- Directed by: Boris Jaanikosk
- Written by: Hendrik Saar
- Produced by: Konstantin Märska
- Starring: Olga Torokoff-Tiedeberg; Aleksander Arder [et]; Ly Schönberg; Georg Leies; E. Pessin;
- Cinematography: Konstantin Märska
- Distributed by: Konstantin Märska Filmproduktsioon [et]
- Release date: March 16, 1930;
- Country: Estonia
- Language: Estonian

= Kuldämblik =

1930 film

Kuldämblik (Gold Spider) is a 1930 Estonian musical film directed by Boris Jaanikosk and produced by Konstantin Märska, who was also the cinematographer. The screenplay was written by Hendrik Saar under the pseudonym Kivilombi Ints.

Kuldämblik was Estonia's first film with recorded sound. Speech and singing for the film were recorded on 78 rpm records that could be played in the cinema. Olga Torokoff-Tiedeberg and Aleksander Arder sing in the film.

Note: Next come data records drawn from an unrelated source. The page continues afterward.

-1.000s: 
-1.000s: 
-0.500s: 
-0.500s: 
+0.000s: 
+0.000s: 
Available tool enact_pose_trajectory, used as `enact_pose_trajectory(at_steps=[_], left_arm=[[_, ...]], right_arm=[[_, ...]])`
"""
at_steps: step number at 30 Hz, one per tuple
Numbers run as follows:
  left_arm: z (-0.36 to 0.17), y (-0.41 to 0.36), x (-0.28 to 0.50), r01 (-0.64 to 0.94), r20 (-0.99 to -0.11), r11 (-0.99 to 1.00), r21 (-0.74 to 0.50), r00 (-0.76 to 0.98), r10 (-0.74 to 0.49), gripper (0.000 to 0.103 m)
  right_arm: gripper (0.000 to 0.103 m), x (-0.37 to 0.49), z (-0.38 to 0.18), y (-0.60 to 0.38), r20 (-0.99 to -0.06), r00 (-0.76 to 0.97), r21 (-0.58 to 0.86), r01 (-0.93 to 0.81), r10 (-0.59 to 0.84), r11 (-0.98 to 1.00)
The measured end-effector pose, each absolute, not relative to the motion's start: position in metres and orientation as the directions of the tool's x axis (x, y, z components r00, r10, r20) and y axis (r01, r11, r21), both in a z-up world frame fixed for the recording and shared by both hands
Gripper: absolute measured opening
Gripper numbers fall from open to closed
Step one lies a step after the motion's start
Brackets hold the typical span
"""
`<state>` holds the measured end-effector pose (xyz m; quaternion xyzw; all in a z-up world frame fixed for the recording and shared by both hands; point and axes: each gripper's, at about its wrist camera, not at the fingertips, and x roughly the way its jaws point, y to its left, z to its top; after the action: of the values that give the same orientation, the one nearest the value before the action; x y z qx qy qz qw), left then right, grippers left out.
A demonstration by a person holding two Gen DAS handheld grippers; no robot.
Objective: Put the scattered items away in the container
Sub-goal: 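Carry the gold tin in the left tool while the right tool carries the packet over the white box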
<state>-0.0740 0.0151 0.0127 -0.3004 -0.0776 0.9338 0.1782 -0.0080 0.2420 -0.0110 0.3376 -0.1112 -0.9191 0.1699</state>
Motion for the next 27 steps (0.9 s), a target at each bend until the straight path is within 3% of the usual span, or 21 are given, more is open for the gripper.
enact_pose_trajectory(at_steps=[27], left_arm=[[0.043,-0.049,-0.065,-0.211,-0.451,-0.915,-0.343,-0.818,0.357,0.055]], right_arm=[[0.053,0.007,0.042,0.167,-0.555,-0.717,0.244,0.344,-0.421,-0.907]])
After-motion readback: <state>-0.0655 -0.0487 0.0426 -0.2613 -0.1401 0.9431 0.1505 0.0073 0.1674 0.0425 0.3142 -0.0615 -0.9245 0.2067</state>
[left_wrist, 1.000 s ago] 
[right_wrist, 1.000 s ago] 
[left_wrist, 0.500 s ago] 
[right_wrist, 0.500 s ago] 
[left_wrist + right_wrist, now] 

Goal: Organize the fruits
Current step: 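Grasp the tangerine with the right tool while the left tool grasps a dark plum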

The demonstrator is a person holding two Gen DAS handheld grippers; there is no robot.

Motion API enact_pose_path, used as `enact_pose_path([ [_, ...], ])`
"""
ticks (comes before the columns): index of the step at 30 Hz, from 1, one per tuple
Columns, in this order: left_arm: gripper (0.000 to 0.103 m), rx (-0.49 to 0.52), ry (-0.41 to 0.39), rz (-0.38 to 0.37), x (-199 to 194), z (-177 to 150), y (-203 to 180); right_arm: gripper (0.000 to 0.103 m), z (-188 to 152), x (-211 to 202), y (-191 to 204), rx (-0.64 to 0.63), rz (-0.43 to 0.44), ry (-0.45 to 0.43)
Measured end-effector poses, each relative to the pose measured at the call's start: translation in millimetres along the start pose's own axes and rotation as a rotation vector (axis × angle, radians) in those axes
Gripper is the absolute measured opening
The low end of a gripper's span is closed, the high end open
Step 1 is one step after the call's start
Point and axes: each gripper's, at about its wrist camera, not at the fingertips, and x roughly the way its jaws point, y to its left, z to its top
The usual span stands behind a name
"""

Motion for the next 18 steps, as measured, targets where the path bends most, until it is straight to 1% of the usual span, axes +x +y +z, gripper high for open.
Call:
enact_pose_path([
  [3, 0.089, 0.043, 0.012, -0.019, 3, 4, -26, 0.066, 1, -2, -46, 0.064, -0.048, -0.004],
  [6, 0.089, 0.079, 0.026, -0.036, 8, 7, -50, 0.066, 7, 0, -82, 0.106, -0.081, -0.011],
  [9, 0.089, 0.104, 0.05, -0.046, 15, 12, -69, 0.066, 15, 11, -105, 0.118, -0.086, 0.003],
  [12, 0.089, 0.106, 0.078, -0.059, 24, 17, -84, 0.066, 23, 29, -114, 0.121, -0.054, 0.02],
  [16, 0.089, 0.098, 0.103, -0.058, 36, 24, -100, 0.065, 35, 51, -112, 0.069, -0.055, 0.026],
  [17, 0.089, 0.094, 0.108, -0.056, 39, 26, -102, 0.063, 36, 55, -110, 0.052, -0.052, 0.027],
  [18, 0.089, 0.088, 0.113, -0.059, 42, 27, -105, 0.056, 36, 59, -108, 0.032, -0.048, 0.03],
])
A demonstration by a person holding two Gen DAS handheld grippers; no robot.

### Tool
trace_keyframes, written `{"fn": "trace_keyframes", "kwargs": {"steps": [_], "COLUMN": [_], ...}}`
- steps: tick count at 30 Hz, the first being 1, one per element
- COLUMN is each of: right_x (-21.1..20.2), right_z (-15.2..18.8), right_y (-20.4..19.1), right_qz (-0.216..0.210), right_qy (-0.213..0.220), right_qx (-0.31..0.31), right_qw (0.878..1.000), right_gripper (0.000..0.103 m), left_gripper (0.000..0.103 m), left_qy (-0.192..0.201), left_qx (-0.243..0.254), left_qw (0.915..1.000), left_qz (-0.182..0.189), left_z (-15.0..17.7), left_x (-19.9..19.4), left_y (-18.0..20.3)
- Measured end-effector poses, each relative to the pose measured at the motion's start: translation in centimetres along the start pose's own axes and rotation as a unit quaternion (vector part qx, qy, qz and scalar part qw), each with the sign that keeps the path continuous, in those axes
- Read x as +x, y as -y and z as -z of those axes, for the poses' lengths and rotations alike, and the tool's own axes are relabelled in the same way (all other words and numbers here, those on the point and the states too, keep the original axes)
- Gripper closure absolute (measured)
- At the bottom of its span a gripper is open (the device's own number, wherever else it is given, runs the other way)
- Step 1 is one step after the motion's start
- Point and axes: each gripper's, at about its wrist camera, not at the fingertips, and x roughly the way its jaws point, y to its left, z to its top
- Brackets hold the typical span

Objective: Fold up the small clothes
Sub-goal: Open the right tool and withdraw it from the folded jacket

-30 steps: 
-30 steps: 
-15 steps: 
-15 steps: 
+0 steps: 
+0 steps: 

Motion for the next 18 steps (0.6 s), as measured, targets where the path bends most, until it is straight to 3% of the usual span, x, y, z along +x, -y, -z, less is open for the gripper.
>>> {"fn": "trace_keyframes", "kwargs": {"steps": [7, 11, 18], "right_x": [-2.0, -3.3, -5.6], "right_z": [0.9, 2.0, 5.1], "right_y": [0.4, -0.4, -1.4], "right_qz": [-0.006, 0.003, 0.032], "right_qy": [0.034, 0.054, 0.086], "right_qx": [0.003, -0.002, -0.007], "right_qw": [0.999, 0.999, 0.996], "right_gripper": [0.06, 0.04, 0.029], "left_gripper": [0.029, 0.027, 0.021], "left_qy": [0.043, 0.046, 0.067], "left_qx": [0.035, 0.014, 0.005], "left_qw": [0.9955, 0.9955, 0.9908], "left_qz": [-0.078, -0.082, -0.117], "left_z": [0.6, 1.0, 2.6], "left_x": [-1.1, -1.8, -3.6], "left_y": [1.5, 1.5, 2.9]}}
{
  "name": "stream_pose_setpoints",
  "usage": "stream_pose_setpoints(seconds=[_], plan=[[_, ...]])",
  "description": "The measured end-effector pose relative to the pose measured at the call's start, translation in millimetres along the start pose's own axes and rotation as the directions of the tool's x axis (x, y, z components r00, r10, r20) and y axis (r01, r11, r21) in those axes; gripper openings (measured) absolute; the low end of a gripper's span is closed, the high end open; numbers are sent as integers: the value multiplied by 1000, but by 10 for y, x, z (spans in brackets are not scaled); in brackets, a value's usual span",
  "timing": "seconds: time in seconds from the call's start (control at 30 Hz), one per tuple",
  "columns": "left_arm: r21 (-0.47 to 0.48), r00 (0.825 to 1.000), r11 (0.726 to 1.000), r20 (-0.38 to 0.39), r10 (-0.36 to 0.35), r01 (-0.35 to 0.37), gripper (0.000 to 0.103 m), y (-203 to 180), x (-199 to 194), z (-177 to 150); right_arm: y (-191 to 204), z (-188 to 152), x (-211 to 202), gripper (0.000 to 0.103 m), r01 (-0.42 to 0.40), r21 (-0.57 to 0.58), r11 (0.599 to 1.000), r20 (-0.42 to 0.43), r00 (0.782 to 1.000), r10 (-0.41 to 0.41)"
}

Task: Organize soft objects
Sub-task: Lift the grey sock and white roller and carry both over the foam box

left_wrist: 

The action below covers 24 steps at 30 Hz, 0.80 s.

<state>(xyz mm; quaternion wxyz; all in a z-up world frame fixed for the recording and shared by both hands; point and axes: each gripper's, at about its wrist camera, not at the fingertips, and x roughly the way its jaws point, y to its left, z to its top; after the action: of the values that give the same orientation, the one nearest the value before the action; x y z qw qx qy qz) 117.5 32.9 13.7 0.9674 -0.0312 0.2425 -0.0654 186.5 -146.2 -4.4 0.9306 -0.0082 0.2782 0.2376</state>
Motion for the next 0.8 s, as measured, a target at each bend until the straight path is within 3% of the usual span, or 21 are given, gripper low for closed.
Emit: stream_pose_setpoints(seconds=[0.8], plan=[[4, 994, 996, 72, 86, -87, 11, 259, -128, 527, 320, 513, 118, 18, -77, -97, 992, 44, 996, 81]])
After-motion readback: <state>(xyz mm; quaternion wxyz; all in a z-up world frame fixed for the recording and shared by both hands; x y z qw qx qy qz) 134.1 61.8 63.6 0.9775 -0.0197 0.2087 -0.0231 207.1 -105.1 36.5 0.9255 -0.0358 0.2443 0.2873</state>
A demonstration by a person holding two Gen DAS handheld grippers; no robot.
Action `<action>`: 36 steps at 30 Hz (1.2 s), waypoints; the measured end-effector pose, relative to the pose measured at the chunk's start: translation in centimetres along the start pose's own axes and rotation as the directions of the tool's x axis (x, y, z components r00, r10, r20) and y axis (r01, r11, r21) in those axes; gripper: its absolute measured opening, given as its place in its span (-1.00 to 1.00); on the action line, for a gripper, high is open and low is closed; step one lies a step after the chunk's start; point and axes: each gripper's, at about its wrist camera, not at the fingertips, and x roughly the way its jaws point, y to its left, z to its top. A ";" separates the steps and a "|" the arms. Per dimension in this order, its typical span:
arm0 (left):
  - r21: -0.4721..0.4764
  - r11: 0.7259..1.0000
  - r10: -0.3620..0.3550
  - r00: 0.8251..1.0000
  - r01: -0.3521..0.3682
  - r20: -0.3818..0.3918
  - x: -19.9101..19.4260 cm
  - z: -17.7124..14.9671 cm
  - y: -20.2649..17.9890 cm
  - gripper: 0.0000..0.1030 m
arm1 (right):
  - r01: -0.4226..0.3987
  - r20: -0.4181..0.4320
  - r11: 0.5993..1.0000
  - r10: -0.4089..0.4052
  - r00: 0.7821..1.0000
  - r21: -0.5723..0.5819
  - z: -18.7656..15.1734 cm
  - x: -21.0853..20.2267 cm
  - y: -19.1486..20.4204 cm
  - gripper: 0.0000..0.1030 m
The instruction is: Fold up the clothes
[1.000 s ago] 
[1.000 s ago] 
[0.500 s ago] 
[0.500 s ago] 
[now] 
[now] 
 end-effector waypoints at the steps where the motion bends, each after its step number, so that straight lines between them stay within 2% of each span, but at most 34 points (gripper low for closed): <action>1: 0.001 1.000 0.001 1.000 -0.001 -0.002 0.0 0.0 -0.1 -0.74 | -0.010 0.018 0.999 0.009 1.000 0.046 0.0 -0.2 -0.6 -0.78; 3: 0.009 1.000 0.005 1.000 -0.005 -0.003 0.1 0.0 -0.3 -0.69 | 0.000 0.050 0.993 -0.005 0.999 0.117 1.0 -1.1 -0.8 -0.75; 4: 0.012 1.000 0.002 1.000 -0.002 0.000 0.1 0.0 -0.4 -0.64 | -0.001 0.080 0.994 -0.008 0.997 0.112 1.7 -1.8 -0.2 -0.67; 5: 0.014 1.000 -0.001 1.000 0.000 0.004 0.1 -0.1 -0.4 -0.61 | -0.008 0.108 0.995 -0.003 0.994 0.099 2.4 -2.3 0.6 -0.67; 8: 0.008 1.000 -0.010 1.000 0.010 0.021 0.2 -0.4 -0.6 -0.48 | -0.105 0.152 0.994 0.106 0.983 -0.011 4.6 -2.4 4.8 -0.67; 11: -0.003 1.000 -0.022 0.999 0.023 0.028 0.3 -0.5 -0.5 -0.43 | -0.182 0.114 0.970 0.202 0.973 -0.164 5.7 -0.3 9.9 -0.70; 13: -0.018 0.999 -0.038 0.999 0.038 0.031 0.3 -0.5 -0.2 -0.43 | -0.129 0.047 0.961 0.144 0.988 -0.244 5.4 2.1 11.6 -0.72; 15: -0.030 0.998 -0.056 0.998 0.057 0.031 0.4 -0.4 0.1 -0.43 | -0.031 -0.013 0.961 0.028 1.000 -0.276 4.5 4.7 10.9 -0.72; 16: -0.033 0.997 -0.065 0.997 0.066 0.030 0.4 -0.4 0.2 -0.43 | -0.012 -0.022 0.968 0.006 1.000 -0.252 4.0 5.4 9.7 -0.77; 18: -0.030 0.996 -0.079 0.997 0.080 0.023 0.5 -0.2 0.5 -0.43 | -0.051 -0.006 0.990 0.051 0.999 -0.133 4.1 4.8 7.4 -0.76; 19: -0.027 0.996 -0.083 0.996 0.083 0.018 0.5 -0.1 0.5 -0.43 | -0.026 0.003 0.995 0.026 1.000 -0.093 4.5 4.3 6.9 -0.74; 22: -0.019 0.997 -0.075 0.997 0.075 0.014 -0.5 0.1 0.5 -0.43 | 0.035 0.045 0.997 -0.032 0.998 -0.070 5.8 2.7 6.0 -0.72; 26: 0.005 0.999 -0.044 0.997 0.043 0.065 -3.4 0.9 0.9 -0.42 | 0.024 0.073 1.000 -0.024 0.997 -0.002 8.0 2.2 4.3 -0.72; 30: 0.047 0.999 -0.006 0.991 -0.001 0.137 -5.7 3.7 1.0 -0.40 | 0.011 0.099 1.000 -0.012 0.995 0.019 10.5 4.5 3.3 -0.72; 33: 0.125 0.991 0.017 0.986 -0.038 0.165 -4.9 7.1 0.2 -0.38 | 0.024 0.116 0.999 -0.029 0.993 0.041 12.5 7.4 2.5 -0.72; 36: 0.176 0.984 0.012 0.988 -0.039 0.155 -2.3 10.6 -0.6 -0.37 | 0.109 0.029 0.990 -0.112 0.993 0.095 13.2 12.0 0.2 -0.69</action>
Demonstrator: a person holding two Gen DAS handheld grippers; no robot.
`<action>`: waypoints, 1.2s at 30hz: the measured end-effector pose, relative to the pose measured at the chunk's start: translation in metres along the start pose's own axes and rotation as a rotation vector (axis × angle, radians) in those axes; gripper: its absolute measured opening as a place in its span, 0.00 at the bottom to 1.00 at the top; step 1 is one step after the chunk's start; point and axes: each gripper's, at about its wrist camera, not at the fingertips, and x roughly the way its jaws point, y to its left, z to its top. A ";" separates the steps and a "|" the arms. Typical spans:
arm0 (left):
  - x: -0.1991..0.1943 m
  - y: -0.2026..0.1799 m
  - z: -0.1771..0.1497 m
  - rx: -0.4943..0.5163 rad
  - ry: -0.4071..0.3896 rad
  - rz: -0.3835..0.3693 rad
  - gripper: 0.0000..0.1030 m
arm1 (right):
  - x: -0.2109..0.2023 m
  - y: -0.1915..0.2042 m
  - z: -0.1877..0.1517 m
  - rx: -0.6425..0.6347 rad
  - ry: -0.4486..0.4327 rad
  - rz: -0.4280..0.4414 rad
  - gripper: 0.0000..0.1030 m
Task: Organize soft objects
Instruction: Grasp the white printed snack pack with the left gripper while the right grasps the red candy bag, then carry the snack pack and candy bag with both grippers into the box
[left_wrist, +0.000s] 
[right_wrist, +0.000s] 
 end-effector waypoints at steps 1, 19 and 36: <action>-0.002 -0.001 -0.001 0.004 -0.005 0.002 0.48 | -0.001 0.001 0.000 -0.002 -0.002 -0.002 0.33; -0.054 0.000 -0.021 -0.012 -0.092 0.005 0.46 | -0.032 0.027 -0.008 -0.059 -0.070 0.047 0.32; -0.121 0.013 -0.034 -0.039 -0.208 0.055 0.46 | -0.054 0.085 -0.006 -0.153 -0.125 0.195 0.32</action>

The bar scenes, which make up the main part of the plot, as well as the advertising for alcohol and tobacco consumption, caused the conservative Estonian Ministry of Education to take action. The film received a warning from the authorities that it was not suitable for young people. The ban on viewers under 16 years of age deterred many cinema owners from including the film in their programs.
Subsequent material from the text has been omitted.